That mathematical model is taking all of what you said into account. It's absolutely fair to look at all the reactors in operation and not just the new ones. If you threw out the newer ones, wouldn't that be grading on a curve? It's easy enough to separate the newer reactors from the older ones, do the division to find out if there is improvement.
It might give you confidence, but that method is also invalid due to shorter operation times. You can't extrapolate improvement in the long term from the short term, especially when long term retrospective safety was exactly what this study was meant to find out. The scientists know this, and I'm informing you of it.
Moreover, just because the article doesn't mention that the scientists studied new reactors doesn't mean they didn't, however flawed that analysis might be. Reporter can't put everything into the story. Maybe you should read the original.
I seem to remember operator stupidity was actually what caused Chernobyl, and the reactor wasn't designed with withstand the utterly stupid things done. In the last decade, it's become fashionable to say it was a design flaw. No, it wasn't. True the reactor wasn't designed to be run in an idiocracy. No reactor can be. Not when every reactor has to be constantly cooled to prevent catastrophe.

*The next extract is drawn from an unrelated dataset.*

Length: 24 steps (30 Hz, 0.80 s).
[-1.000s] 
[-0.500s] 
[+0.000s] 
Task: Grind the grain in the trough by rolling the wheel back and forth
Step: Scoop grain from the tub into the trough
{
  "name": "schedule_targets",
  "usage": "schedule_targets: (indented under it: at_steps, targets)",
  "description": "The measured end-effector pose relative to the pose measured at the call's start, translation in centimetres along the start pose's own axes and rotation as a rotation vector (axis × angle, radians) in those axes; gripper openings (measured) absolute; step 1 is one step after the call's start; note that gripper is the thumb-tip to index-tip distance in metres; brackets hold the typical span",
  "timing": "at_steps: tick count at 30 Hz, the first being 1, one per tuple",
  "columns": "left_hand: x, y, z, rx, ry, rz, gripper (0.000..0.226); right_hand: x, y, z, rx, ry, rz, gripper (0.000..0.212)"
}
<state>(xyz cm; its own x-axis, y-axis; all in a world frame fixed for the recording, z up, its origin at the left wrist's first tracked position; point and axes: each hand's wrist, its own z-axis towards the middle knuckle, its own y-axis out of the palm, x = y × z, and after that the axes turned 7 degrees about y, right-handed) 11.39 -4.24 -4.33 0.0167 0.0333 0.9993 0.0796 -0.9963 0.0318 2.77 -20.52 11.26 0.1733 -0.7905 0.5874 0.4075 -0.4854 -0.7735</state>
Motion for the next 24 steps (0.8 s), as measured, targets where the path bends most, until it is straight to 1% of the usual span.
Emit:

A principle selling point of the old reactors everywhere by the industry in all its ideologies and nationalities was their safety. Now we have new, improved, reactors whose selling point is their safety. Given the industry track-record, worldwide, why should those assurances be considered true? Are they born again honest and humble this time? Don't you see a credibility problem?
The current reactors are considered improved by correcting yesterday's problems, not any new, unforeseen ones. New designs can introduce new, unforeseeable accidents.
The only way we can know if they're significantly safer is to run them long term. That hasn't happened yet. To sum up: you have no reason but industry assurances and blind faith that the new ones are safer. And no reason to think these scientists approach was simplistic or biased just by reading this article.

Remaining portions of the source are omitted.